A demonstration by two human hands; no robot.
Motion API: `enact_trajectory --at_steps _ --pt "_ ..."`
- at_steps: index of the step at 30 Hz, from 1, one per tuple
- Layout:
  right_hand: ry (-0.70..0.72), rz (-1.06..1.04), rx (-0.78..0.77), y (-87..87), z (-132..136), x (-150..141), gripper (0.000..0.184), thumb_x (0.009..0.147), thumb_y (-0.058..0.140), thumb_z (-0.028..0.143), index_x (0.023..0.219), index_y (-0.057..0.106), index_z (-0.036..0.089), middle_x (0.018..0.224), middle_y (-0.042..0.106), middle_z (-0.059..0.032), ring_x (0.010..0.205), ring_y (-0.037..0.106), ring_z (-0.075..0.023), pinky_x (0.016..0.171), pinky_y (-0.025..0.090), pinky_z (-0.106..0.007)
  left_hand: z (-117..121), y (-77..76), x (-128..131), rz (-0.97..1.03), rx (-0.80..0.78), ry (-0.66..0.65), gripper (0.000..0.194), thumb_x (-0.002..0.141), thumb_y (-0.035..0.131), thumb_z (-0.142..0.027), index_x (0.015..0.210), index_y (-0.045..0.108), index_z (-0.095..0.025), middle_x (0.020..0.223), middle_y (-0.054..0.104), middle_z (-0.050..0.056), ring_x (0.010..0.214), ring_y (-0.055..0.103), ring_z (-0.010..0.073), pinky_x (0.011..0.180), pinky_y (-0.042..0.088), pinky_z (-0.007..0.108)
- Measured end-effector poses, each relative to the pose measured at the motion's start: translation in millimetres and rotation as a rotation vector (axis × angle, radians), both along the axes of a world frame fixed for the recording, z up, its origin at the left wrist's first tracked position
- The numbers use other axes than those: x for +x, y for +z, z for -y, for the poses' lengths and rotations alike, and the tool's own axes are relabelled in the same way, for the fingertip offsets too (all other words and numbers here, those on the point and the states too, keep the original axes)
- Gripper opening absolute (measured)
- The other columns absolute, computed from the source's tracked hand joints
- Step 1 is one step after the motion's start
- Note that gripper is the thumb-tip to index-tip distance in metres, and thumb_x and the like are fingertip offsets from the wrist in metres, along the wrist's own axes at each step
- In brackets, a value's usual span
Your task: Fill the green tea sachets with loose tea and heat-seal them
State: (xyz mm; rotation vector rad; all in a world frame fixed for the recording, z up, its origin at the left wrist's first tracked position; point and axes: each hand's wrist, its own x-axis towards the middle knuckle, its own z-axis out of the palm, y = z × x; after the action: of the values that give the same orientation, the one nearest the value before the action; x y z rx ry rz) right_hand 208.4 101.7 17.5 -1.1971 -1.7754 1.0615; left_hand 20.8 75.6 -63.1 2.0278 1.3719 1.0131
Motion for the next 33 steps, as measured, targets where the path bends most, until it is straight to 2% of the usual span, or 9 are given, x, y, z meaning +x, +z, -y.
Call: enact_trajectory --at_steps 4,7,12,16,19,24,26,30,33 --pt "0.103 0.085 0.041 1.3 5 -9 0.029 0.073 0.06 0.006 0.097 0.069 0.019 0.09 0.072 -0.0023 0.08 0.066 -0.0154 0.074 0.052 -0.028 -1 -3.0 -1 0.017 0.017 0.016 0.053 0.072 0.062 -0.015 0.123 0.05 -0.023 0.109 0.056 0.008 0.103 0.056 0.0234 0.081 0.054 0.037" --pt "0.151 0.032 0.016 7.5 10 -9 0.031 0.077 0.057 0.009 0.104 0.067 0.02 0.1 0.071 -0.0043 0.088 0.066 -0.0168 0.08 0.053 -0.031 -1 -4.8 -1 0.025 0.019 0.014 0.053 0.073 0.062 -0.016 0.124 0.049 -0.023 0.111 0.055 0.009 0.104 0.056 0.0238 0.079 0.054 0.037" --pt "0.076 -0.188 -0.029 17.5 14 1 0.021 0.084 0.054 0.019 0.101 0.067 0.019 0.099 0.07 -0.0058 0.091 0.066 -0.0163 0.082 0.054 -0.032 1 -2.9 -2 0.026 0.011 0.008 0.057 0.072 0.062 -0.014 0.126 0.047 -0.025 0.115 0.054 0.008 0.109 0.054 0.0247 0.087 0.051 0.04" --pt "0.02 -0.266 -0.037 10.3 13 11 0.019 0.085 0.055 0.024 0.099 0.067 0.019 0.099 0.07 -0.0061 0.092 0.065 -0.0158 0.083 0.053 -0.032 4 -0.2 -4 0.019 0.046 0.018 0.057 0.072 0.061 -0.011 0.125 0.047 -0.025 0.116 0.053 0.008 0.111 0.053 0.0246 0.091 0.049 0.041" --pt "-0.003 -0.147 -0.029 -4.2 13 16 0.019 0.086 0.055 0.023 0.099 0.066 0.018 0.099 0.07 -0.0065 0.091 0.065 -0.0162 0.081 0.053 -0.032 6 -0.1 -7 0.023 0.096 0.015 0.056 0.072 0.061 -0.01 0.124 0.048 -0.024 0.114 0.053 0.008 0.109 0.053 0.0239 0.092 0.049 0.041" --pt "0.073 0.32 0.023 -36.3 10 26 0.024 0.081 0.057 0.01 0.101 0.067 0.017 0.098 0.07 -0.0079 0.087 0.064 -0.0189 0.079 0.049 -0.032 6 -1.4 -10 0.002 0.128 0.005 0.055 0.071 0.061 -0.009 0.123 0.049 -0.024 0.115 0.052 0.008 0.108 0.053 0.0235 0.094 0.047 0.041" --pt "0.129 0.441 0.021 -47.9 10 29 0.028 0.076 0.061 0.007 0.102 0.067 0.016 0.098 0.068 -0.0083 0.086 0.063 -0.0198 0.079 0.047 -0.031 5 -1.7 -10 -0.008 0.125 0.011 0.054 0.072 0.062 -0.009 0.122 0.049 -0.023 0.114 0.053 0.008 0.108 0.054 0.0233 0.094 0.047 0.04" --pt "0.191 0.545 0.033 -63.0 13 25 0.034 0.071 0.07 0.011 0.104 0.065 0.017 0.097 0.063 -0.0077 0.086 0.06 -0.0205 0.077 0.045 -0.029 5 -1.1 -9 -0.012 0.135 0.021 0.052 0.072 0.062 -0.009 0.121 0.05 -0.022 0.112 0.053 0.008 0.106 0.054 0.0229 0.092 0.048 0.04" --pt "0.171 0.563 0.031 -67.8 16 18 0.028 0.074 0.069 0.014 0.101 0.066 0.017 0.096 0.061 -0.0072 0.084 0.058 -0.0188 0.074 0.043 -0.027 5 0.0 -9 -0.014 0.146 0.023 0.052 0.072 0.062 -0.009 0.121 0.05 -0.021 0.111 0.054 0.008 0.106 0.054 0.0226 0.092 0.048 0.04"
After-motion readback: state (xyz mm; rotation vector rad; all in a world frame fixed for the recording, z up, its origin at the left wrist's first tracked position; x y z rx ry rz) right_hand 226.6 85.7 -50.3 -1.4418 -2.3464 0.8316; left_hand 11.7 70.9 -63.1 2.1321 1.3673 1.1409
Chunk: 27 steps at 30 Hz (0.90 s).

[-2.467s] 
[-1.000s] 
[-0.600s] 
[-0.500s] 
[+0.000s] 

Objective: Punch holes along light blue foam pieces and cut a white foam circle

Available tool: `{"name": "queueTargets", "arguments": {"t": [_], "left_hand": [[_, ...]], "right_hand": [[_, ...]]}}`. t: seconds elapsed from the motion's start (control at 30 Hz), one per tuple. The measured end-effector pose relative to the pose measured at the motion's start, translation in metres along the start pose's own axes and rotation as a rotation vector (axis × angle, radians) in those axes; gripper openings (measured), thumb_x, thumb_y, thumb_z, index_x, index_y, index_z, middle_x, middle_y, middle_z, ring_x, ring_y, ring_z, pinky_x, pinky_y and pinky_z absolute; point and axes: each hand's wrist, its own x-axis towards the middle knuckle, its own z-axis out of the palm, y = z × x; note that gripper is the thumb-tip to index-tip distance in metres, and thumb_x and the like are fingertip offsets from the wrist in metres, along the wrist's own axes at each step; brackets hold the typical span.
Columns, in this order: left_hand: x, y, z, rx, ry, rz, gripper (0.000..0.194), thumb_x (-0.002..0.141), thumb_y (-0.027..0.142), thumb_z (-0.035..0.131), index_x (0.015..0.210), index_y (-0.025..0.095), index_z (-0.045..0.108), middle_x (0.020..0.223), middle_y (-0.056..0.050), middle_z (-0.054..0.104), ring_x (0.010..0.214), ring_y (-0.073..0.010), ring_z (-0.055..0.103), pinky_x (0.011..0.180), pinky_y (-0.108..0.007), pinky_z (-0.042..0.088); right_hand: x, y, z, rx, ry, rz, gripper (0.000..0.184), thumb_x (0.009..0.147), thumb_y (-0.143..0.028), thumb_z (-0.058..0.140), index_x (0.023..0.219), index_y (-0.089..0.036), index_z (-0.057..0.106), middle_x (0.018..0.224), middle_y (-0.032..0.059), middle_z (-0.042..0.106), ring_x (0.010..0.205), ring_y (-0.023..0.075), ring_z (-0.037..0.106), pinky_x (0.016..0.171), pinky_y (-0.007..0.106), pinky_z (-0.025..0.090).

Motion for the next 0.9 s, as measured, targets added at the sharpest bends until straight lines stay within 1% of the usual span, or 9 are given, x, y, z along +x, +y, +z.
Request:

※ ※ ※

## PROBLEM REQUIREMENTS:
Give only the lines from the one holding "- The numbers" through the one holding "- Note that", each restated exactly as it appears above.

## SOLVED PROBLEM:
- The numbers use other axes than those: x for +x, y for +z, z for -y, for the poses' lengths and rotations alike, and the tool's own axes are relabelled in the same way, for the fingertip offsets too (all other words and numbers here, those on the point and the states too, keep the original axes)
- Gripper opening absolute (measured)
- The other columns absolute, computed from the source's tracked hand joints
- Step 1 is one step after the motion's start
- Note that gripper is the thumb-tip to index-tip distance in metres, and thumb_x and the like are fingertip offsets from the wrist in metres, along the wrist's own axes at each step

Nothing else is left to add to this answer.